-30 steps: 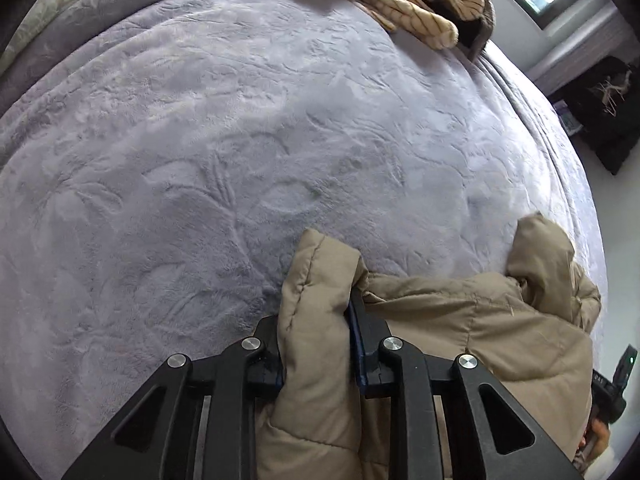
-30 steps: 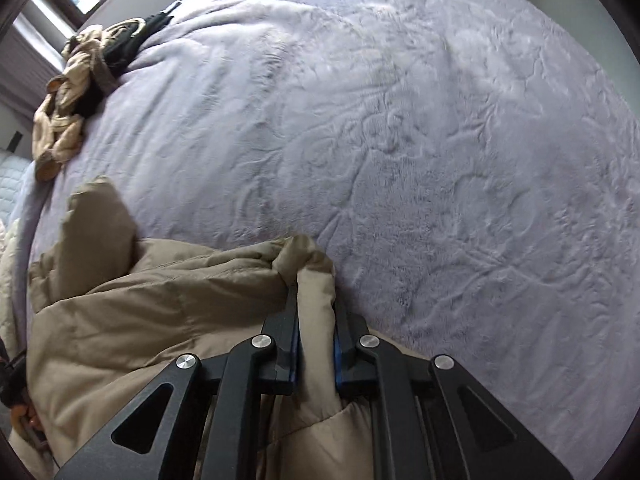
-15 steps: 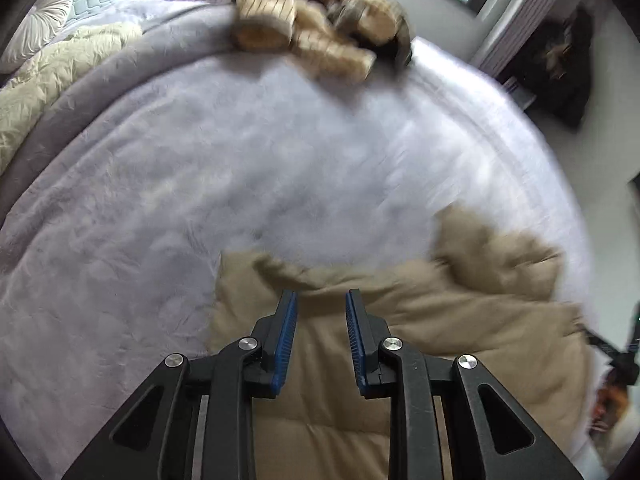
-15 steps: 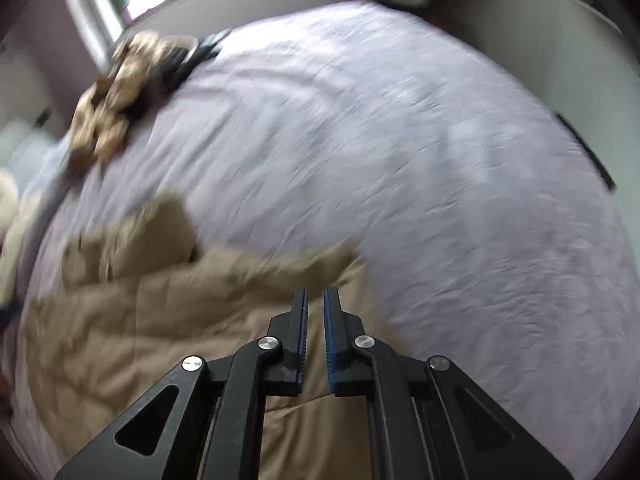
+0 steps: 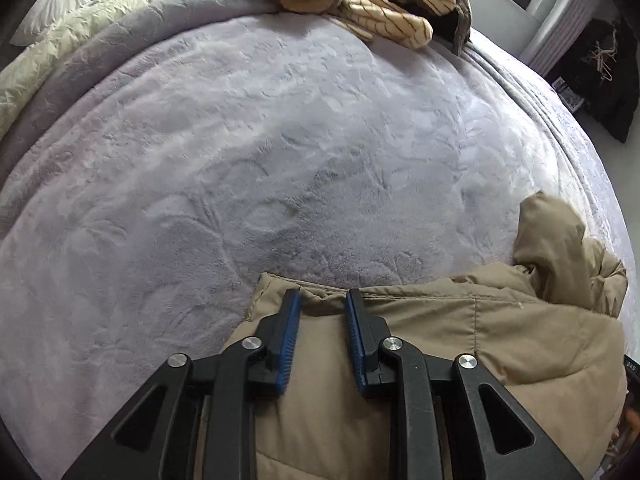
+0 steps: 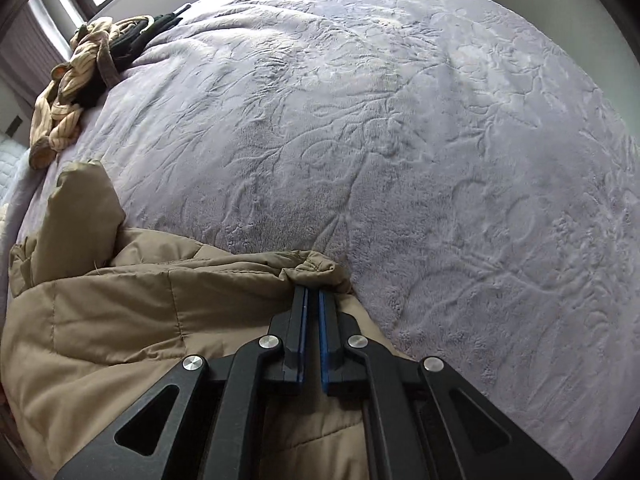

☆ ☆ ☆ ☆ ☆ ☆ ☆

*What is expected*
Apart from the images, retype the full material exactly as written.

*Answer box*
-30 steps: 
-30 steps: 
-15 steps: 
-15 steps: 
+0 steps: 
+0 steps: 

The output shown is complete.